Shortly after taking office in August, 1990, Gaviria made concessions to cartel leaders, offering them leniency in exchange for their surrender. The president’s popularity soared after Escobar and other suspected traffickers surrendered under the plan.
Escobar spent more than a year in a special jail before authorities, suspecting he was ordering killings from the facility, sought to transfer him. Though surrounded by 400 soldiers, he escaped into the night with nine other criminals. Within days, Gaviria fired several officials in charge of jail security and military officers who bungled the prison transfer. A judge this week indicted 15 jail guards.

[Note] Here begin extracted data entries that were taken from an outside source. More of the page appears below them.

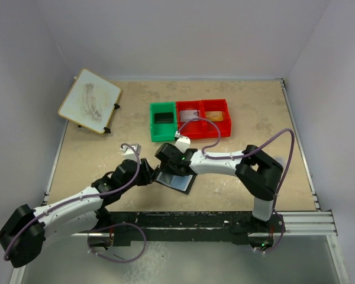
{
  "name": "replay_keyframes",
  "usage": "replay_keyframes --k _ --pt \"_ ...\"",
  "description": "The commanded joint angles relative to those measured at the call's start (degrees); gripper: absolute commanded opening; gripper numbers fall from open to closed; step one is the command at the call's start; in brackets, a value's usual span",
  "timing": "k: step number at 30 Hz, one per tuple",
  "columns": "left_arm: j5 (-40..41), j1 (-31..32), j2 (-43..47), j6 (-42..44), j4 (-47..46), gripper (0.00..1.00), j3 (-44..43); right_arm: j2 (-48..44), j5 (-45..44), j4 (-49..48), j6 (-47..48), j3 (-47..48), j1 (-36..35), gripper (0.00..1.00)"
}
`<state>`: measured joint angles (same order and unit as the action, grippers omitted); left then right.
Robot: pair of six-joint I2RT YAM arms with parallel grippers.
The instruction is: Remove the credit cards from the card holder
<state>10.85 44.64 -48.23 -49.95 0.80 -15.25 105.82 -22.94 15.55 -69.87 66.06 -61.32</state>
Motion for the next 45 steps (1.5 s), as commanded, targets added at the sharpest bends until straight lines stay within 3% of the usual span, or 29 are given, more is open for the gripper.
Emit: replay_keyframes --k 1,9,17,26,34,45 --pt "-8.11 0.05 -3.82 1.37 -11.76 0.34 0.65 0.98 4.38 -0.68 -0.14 -2.58 0.47 0.62" --pt "-6.81 0.07 -3.16 2.77 -9.23 0.35 -0.16 1.22 4.70 -0.76 0.04 -2.87 0.67 0.69" --pt "-6.63 0.09 -3.25 2.98 -8.53 0.35 -0.15 1.60 4.92 -0.83 0.38 -2.72 0.67 0.64" --pt "-5.06 0.09 -3.36 3.46 -6.90 0.35 -0.87 3.95 3.13 3.54 0.49 0.29 0.65 0.70" --pt "-0.08 0.09 1.97 3.00 -3.08 0.34 -0.82 7.03 -0.79 8.61 0.90 4.40 0.40 0.65" --pt "-2.92 0.09 0.78 3.15 -4.56 0.34 -0.13 1.06 3.76 0.43 -0.11 -2.58 0.57 0.58"
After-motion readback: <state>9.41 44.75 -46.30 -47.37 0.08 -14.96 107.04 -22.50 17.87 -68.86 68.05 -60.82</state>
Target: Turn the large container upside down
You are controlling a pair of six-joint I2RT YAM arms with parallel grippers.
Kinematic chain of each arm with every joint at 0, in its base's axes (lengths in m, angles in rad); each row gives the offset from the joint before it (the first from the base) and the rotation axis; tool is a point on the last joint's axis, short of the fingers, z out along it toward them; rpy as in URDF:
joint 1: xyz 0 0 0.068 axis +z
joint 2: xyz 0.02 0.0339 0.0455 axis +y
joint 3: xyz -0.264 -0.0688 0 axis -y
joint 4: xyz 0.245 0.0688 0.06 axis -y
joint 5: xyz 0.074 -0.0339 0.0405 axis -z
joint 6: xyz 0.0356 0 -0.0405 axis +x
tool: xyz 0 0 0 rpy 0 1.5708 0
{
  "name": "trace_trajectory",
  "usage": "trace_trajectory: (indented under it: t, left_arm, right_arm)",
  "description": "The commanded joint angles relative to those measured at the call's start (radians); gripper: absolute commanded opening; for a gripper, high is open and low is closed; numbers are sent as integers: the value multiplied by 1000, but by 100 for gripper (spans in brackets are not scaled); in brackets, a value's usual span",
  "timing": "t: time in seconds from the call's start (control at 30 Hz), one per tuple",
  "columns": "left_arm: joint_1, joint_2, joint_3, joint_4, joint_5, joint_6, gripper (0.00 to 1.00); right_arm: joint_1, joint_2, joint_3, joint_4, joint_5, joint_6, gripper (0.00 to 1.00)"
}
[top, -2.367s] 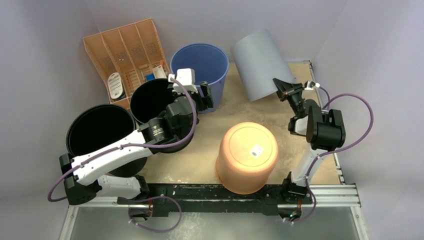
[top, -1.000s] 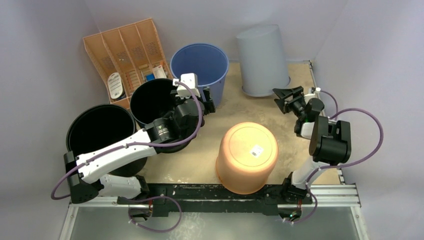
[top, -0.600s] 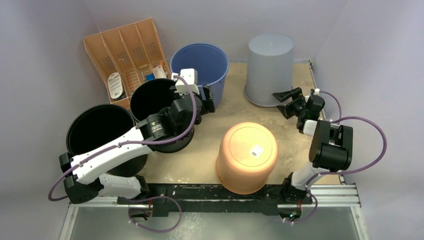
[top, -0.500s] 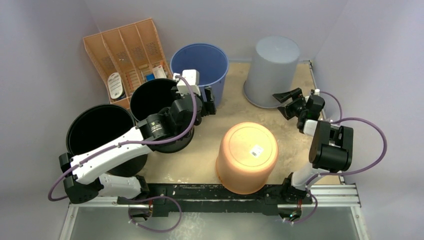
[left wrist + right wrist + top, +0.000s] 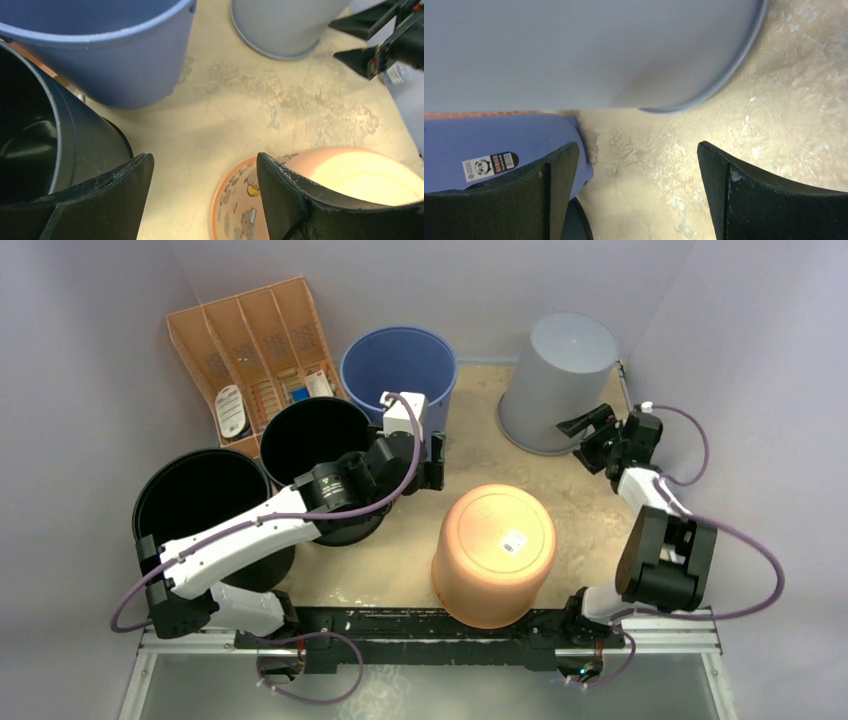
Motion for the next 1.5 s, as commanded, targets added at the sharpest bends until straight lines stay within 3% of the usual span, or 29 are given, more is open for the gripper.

Gaviria’s advisers insist that they did not approve Escobar’s deluxe jail accommodations, which included a Jacuzzi, water beds, cellular telephones and other electronic equipment. They insist that they are blameless in the escape, which they say Escobar engineered by bribing lower-level officials. “We are talking about a major case of corruption at the level of penitentiary oversight,” one Colombian official said.
But some officials now facing criminal charges in the case have criticized Gaviria in recent testimony before Congress. They make the case that the president’s closest advisers knew Escobar controlled the jail for months but did not act. Army Gen. Gustavo Pardo, who was fired for allowing Escobar to escape through his troops’ lines, produced memos showing that as early as last year, he had alerted his superiors in Bogota to jail problems.
Enrique Parejo, a former justice minister and one of Gaviria’s staunchest critics, observed: “We don’t need any more investigations into all of this. It’s clear that, above all, the president was responsible, because it was he who gave the cartel concessions that led necessarily to Escobar’s control of the jail and subsequent escape.”